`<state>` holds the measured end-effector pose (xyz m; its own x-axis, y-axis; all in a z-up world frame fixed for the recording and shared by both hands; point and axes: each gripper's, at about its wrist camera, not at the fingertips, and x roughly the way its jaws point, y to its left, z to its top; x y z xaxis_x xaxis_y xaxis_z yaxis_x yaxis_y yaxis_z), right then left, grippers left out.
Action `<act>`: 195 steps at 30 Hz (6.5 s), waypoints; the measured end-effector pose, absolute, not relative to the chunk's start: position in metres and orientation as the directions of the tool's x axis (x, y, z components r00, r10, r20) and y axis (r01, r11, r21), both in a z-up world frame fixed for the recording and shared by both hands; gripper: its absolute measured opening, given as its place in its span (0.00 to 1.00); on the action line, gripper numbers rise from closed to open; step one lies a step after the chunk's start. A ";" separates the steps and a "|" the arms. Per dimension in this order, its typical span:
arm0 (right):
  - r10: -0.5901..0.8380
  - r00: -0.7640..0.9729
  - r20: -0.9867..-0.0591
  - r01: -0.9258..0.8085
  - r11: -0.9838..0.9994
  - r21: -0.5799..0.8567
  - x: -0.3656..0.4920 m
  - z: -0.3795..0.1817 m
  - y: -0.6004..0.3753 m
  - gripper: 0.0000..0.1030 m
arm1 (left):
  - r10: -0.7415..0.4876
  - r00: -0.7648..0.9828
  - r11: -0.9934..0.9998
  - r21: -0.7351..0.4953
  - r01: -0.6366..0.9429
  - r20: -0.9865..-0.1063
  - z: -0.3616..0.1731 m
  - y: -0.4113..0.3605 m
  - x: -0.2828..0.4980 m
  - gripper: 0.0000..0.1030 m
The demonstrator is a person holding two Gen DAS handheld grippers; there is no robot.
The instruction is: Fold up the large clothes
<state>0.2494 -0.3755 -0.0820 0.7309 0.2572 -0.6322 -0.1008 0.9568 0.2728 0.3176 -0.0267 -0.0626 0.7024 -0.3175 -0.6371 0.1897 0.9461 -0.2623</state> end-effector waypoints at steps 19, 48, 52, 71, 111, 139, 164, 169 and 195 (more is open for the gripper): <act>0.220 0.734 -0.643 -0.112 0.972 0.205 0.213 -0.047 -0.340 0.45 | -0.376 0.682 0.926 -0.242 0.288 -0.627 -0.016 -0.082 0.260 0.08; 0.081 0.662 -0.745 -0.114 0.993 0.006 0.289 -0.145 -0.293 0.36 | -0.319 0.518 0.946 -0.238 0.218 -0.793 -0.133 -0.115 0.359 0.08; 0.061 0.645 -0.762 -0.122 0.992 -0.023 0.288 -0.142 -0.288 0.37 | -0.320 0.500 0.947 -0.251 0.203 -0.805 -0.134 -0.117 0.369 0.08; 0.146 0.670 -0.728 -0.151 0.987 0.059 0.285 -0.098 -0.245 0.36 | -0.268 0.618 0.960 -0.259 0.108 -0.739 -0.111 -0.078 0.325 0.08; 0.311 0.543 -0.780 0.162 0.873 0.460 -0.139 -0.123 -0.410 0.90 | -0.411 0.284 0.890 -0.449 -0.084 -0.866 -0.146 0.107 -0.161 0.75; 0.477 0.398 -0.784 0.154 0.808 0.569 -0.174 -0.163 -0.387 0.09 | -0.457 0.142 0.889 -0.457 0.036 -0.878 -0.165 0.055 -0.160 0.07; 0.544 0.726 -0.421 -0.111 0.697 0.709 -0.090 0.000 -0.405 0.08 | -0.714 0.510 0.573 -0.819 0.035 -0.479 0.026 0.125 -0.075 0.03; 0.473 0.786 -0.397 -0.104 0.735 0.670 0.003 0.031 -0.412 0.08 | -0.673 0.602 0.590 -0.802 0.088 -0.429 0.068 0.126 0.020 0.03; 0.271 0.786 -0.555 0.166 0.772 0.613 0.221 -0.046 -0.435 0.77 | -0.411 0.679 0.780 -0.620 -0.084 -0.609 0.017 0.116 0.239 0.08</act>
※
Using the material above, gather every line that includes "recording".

`<state>` holds the measured end-effector pose (xyz m; its own x-axis, y-axis; all in a z-up world frame fixed for the recording and shared by both hands; point and axes: each gripper's, at about its wrist camera, not at the fingertips, and x roughly the way its jaws point, y to its left, z to its top; x y z xaxis_x xaxis_y xaxis_z yaxis_x yaxis_y yaxis_z), right then left, grippers left out.
Action `<act>`: 195 steps at 30 Hz (6.5 s), waypoints; the measured end-effector pose, absolute, not relative to the chunk's start: position in metres and orientation as the directions of the tool's x axis (x, y, z components r00, r10, r20) and y axis (r01, r11, r21), both in a z-up world frame fixed for the recording and shared by both hands; gripper: its absolute measured opening, given as its place in its span (0.00 to 1.00); on the action line, gripper numbers rise from closed to open; step one lies a step after the chunk's start. A ";" separates the steps and a "|" the arms. Per dimension in this order, its typical span:

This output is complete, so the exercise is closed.